When you reach the listing below, copy each line exactly.

Dataset extract:
──────
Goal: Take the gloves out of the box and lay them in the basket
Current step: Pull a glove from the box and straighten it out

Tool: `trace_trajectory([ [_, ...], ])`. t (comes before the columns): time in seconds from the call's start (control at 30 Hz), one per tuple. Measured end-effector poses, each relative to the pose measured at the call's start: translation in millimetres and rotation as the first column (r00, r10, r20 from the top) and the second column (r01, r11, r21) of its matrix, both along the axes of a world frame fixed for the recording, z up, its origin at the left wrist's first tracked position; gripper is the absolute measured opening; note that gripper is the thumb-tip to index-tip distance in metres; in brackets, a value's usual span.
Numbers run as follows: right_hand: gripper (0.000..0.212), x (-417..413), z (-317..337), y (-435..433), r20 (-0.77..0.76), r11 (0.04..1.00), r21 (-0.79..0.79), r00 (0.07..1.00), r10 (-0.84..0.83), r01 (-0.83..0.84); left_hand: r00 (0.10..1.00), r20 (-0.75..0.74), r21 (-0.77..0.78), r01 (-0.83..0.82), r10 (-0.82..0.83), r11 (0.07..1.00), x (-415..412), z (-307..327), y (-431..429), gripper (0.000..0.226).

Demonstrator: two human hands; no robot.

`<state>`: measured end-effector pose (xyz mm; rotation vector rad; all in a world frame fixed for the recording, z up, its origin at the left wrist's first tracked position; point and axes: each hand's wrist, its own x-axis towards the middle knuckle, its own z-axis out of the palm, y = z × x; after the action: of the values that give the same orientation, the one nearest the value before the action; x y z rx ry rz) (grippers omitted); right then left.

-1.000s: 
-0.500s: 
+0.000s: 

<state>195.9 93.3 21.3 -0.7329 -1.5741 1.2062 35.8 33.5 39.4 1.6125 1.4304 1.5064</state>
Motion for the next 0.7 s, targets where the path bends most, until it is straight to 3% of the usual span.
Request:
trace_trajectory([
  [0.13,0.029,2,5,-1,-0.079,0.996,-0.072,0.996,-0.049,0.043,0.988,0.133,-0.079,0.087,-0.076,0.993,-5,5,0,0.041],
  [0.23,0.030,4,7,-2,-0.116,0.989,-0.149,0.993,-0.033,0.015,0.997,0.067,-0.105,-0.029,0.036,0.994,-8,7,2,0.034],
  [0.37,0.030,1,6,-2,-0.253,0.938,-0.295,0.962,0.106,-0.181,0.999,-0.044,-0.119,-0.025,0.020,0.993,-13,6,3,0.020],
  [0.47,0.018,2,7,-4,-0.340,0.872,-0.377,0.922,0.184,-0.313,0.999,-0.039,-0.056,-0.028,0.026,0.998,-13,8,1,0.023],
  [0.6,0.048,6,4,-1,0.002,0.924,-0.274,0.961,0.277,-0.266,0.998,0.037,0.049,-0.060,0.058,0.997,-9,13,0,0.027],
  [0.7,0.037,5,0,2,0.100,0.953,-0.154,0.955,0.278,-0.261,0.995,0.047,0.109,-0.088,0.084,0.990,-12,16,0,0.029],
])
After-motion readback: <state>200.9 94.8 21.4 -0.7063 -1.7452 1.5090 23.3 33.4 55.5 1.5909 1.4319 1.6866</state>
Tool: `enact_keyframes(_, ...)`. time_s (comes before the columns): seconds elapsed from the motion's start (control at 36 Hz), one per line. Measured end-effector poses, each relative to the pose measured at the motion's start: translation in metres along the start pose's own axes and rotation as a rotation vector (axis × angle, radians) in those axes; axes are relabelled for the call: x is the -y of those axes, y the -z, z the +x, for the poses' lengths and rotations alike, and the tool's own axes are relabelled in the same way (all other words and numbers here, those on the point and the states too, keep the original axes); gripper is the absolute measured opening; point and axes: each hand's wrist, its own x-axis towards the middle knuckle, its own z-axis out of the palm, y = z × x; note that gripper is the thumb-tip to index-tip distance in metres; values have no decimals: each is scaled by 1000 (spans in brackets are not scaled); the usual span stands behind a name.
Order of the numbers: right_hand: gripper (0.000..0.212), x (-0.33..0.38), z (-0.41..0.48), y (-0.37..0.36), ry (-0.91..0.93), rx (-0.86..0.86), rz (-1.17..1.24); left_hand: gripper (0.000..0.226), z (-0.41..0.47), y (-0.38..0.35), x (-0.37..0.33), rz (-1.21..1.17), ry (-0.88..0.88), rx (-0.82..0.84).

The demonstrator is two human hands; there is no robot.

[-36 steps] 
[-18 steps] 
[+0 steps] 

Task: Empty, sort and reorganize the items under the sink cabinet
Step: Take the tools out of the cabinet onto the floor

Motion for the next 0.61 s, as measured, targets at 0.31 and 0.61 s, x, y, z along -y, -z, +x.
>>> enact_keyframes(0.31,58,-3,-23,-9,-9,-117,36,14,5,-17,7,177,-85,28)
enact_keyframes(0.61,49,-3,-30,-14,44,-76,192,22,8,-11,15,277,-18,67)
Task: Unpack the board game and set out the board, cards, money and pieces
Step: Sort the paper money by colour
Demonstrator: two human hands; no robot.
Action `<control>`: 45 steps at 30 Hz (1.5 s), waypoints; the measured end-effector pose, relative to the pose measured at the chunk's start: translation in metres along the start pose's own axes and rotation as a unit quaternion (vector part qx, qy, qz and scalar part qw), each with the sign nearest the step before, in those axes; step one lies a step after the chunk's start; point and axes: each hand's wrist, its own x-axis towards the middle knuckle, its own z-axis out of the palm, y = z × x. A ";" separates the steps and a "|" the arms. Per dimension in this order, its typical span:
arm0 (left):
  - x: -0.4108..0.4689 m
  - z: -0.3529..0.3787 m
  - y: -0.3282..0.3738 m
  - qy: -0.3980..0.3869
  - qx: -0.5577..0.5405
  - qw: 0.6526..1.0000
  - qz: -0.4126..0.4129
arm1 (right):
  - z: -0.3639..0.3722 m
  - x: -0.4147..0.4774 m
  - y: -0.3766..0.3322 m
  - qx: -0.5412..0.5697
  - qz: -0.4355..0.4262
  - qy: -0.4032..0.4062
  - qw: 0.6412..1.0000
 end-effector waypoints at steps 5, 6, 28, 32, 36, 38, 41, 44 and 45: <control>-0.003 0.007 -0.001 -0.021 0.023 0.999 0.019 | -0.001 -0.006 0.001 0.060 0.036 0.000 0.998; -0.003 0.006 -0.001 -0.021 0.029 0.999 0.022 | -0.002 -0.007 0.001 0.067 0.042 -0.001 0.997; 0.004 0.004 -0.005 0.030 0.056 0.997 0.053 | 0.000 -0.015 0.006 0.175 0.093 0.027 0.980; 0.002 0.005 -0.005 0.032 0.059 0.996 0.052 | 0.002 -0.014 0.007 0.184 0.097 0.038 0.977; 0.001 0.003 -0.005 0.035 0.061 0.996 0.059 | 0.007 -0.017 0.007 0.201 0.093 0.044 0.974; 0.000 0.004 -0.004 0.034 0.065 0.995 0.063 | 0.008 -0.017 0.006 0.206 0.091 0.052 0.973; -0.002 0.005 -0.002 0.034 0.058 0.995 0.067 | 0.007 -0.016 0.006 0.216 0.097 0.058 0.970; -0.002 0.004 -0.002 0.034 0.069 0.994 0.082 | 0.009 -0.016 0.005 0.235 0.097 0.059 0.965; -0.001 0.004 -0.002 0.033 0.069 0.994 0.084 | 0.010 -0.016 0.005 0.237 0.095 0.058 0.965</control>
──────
Result of this task:
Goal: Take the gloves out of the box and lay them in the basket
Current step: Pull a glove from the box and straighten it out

Tool: `trace_trajectory([ [_, ...], ])`. t (comes before the columns): time in seconds from the call's start (control at 30 Hz), one per tuple. Measured end-effector poses, each relative to the pose measured at the call's start: translation in millimetres and rotation as the first column (r00, r10, r20 from the top) and the second column (r01, r11, r21) of its matrix, both along the axes of a world frame fixed for the recording, z up, its origin at the left wrist's first tracked position; gripper is the absolute measured opening; note that gripper is the thumb-tip to index-tip distance in metres; in brackets, a value's usual span.
Numbers run as follows: right_hand: gripper (0.000..0.212), x (-417..413), z (-317..337), y (-435..433), r20 (-0.77..0.76), r11 (0.04..1.00), r21 (-0.79..0.79), r00 (0.07..1.00), r10 (-0.84..0.83), r01 (-0.83..0.84); left_hand: r00 (0.10..1.00), r20 (-0.75..0.74), r21 (-0.77..0.78), r01 (-0.83..0.82), r10 (-0.82..0.83), r11 (0.07..1.00), x (-415..412), z (-307..327), y (-431..429), gripper (0.000..0.226).

Demonstrator: two human hands; no robot.

`<state>`: measured end-effector pose (xyz mm; rotation vector rad; all in a world frame fixed for the recording, z up, its origin at the left wrist's first tracked position; point and axes: each hand's wrist, its own x-axis towards the middle knuckle, its own z-axis out of the palm, y = z × x; after the action: of the values that give the same orientation, the one nearest the value before the action; x y z rx ry rz) (grippers omitted); right then left.

-1.000s: 
-0.500s: 
+0.000s: 

<state>195.9 93.3 21.3 -0.7329 -1.5741 1.2062 35.8 33.5 39.4 1.6125 1.4304 1.5064</state>
Motion for the next 0.7 s, targets where the path bends most, until it is straight to 3% of the usual span.
Request:
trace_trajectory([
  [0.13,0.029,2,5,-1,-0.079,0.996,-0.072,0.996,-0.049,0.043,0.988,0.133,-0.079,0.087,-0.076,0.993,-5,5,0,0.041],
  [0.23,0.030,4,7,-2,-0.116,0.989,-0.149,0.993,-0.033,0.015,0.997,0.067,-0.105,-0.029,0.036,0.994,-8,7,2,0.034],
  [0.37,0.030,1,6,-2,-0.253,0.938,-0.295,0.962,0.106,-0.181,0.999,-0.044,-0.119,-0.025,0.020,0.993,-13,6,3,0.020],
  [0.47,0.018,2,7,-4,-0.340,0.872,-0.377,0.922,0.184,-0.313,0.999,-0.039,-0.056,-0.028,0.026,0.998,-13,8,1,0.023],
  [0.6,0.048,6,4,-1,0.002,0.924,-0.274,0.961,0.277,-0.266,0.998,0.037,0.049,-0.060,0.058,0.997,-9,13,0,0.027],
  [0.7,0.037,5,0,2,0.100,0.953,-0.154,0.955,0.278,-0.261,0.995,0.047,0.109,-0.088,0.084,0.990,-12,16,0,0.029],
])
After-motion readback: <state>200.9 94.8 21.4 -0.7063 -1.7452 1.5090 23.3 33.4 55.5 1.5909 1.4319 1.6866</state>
Tool: `enact_keyframes(_, ...)`. time_s (comes before the columns): seconds elapsed from the motion's start (control at 36 Hz), one per line. Measured end-effector poses, each relative to the pose measured at the motion's start: translation in metres along the start pose's own axes and rotation as a rotation vector (axis × angle, radians) in those axes; axes are relabelled for the call: x is the -y of those axes, y the -z, z the +x, for the poses' lengths and rotations alike, and the tool's own axes are relabelled in the same way (all other words and numbers here, those on the point and the states too, keep the original axes); gripper is the absolute measured opening; point and axes: each hand's wrist, its own x-axis towards the middle knuckle, its own z-axis out of the palm, y = z × x; note that gripper is the thumb-tip to index-tip distance in metres; values have no decimals: each is scaled by 1000 (spans in brackets are not scaled); the usual span stands behind a name.
Order of the numbers: right_hand: gripper (0.000..0.212), x (-0.33..0.38), z (-0.41..0.48), y (-0.37..0.36), ry (-0.91..0.93), rx (-0.86..0.86), rz (-1.17..1.24); left_hand: gripper (0.000..0.226), z (-0.41..0.47), y (-0.38..0.35), x (-0.37..0.33), rz (-1.21..1.17), ry (-0.88..0.88), rx (-0.82..0.84).

The demonstrator is two human hands; there is no robot.

[-36 steps] 
[-18 steps] 
[+0 steps] 

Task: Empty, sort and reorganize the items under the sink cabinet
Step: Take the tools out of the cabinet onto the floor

Motion for the next 0.61 s, as measured, targets at 0.31 and 0.61 s, x, y, z along -y, -z, +x.
>>> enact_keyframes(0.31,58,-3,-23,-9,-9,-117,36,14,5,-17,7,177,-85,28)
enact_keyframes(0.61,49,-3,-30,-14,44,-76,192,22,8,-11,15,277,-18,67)
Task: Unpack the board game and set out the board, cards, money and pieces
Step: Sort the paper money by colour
Demonstrator: two human hands; no robot.
Action `<control>`: 45 steps at 30 Hz (1.5 s), waypoints; the measured end-effector pose, relative to the pose measured at the chunk's start: translation in metres along the start pose's own axes and rotation as a unit quaternion (vector part qx, qy, qz and scalar part qw), each with the sign nearest the step before, in those axes; step one lies a step after the chunk's start; point and axes: each hand's wrist, its own x-axis towards the middle knuckle, its own z-axis out of the palm, y = z × x. A ";" separates the steps and a "|" the arms. Per dimension in this order, its typical span:
arm0 (left):
  - x: -0.4108..0.4689 m
  - z: -0.3529..0.3787 m
  - y: -0.3282..0.3738 m
  - qy: -0.3980..0.3869
  - qx: -0.5577..0.5405
  - qw: 0.6526..1.0000
  - qz: -0.4126..0.4129
arm1 (right):
  - z: -0.3639..0.3722 m
  - x: -0.4147..0.4774 m
  - y: -0.3766..0.3322 m
  - qx: -0.5412..0.5697
  - qz: -0.4355..0.4262
  - qy: -0.4032..0.4062
  - qw: 0.6412..1.0000
 end-effector waypoints at steps 5, 6, 28, 32, 36, 38, 41, 44 and 45: <control>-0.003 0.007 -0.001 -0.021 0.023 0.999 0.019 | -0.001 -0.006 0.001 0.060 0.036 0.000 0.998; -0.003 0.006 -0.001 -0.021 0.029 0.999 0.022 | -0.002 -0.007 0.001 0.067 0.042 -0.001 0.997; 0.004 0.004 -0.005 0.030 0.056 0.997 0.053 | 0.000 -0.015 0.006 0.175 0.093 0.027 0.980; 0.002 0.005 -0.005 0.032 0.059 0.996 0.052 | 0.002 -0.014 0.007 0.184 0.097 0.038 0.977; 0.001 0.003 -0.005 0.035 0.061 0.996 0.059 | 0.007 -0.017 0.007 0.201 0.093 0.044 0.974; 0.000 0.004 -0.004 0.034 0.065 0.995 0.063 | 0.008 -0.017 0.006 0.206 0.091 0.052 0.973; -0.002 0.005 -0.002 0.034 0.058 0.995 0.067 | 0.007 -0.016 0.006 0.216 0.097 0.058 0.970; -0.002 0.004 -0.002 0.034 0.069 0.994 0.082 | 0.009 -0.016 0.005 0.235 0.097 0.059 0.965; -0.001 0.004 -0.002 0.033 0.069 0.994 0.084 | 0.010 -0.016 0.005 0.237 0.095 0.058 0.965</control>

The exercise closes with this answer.